Location
- Slade Road Stockland Green Birmingham, West Midlands, B23 7JH England

Information
- Type: Academy
- Local authority: Birmingham City Council
- Department for Education URN: 138137 Tables
- Ofsted: Reports
- Headteacher: Rebecca Goode
- Gender: Mixed
- Age: 11 to 16
- Enrolment: 711 as of March 2016^{[update]}
- Website: https://stockgrn.bham.sch.uk//

= Stockland Green School =

Stockland Green School is a mixed secondary school located in the Stockland Green area of Birmingham, in the West Midlands of England.

Previously a community school administered by Birmingham City Council, Stockland Green School converted to academy status in May 2012. The school is now part of the Arthur Terry Learning Partnership, but continues to coordinate with Birmingham City Council for admissions.

The school was founded in the 1950s as a 'secondary modern' school catering for pupils who had not passed the eleven-plus exam for admission to a selective school.
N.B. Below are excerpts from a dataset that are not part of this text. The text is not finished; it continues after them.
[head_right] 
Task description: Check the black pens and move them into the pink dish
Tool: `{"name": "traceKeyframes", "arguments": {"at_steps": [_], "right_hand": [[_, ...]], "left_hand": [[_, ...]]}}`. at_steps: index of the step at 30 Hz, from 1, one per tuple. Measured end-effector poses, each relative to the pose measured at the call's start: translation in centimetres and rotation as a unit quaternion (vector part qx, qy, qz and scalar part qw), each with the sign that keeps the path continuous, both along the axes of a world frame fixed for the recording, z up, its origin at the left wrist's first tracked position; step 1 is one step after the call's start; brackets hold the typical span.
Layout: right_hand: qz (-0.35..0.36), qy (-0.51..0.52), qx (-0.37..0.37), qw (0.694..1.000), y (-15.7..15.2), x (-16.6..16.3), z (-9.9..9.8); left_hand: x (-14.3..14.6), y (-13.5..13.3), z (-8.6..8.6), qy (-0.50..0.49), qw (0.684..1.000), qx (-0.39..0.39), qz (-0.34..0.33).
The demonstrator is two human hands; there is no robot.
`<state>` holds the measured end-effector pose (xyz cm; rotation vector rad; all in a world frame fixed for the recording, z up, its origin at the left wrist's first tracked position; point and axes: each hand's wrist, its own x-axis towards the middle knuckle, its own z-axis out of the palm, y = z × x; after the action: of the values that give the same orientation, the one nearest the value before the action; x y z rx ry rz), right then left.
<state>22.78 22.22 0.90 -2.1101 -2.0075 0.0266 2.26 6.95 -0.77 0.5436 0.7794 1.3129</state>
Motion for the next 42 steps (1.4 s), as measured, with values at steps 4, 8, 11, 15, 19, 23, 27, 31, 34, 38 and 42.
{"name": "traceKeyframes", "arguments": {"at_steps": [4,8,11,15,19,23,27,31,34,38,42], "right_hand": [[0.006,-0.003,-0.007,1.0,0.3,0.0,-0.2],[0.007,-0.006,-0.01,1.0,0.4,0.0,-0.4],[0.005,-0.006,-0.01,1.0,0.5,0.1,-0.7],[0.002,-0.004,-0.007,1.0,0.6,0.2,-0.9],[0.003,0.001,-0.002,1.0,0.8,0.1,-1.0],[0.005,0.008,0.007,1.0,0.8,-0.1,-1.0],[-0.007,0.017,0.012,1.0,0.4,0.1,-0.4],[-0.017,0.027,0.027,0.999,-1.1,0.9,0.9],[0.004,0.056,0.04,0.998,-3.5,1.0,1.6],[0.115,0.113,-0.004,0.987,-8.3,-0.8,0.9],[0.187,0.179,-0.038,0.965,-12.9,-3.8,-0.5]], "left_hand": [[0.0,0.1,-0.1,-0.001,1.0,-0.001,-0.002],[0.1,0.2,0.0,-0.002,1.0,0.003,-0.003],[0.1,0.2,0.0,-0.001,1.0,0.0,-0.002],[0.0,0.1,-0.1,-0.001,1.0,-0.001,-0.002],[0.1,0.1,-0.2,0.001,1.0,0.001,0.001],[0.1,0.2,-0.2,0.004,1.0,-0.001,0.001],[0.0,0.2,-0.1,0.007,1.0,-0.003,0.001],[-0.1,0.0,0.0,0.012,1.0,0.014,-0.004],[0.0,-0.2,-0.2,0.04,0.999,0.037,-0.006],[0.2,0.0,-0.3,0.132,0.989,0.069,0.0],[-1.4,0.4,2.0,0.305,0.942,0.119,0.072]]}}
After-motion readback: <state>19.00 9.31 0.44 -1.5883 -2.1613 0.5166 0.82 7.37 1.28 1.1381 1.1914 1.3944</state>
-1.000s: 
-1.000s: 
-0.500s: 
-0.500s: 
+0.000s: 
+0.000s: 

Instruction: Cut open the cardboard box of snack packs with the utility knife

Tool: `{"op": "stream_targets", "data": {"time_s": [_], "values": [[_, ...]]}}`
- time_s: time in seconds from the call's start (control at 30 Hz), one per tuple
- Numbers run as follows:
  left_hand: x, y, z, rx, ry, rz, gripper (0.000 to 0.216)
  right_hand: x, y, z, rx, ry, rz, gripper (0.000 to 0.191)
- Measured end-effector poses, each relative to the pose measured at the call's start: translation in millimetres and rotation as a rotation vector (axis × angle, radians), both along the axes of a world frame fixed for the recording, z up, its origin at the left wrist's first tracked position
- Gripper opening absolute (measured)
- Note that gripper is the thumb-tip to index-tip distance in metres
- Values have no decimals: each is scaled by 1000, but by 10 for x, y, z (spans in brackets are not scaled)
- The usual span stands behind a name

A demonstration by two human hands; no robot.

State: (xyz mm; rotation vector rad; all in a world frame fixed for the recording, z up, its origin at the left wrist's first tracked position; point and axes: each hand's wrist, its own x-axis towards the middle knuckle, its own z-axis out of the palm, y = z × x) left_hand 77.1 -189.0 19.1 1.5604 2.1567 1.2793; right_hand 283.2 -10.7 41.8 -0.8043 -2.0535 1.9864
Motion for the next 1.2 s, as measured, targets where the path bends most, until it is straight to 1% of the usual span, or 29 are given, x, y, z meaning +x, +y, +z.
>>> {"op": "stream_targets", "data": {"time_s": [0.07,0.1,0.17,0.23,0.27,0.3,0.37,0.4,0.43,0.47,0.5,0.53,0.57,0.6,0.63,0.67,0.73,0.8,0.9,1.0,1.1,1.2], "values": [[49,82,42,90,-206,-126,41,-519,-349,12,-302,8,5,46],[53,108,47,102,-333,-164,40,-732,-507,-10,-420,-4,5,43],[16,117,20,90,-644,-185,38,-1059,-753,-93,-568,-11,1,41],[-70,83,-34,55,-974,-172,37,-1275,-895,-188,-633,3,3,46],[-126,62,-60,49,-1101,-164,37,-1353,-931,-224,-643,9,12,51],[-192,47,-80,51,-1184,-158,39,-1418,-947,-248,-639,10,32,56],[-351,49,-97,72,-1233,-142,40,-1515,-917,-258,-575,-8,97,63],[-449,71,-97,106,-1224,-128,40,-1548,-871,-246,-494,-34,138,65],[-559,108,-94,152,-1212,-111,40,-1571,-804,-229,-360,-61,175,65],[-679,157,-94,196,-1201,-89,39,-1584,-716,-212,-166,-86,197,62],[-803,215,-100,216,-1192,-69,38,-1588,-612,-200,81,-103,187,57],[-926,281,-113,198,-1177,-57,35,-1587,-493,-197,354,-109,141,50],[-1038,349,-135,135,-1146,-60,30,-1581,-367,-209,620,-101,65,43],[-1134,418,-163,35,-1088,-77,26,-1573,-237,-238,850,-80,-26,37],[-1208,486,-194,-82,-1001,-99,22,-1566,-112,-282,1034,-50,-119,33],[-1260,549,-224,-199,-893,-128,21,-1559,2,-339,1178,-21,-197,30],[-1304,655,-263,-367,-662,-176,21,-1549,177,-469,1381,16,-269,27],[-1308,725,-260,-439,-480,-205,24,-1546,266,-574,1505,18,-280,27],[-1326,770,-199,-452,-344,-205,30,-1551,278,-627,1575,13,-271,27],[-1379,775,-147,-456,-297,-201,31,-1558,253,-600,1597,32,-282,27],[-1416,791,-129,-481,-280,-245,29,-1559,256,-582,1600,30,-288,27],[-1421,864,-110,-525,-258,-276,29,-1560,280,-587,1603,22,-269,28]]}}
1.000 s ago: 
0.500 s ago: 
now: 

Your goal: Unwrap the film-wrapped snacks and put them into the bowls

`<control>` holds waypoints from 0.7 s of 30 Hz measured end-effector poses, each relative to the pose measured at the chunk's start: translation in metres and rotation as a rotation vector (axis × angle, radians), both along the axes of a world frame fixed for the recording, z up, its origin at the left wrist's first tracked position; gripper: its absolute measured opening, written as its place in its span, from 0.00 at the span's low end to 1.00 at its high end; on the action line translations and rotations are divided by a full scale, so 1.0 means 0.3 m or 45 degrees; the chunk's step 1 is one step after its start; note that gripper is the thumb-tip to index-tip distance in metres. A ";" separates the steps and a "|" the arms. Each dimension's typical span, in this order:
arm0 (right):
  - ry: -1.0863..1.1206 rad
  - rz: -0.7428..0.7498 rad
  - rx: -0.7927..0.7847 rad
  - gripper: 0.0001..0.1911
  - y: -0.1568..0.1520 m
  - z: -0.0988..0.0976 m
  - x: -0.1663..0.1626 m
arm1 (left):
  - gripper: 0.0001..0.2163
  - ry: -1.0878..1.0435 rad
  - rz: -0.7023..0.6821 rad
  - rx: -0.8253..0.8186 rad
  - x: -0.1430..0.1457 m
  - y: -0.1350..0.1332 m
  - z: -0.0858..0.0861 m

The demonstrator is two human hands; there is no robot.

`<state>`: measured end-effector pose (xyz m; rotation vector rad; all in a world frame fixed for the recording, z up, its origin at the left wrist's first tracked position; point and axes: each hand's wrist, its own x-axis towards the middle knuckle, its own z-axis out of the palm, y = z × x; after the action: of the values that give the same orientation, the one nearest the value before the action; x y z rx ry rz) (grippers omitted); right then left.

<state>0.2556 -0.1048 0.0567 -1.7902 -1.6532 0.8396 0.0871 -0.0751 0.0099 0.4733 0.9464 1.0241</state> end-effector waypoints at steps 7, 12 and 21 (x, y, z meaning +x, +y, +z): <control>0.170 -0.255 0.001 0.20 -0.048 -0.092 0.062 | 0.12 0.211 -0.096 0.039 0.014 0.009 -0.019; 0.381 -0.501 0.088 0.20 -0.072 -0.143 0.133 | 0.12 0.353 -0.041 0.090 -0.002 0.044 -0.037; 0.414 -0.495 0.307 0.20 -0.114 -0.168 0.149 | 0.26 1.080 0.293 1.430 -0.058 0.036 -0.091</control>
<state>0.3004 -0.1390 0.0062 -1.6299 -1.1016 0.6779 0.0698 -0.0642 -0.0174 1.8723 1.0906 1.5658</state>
In the 1960s, a new wing was built and the school became a 'bilateral' school with a specialism in art. In its early years the school had a strong musical tradition; it had a good brass band and staged ambitious musicals such as 'White Horse Inn'.

In 1973 first year pupils from the then named Stockland Green Bilateral School sang the original backing vocals on the hit single I Wish It Could Be Christmas Everyday by Wizzard, though they were replaced when it was re-recorded in 1981.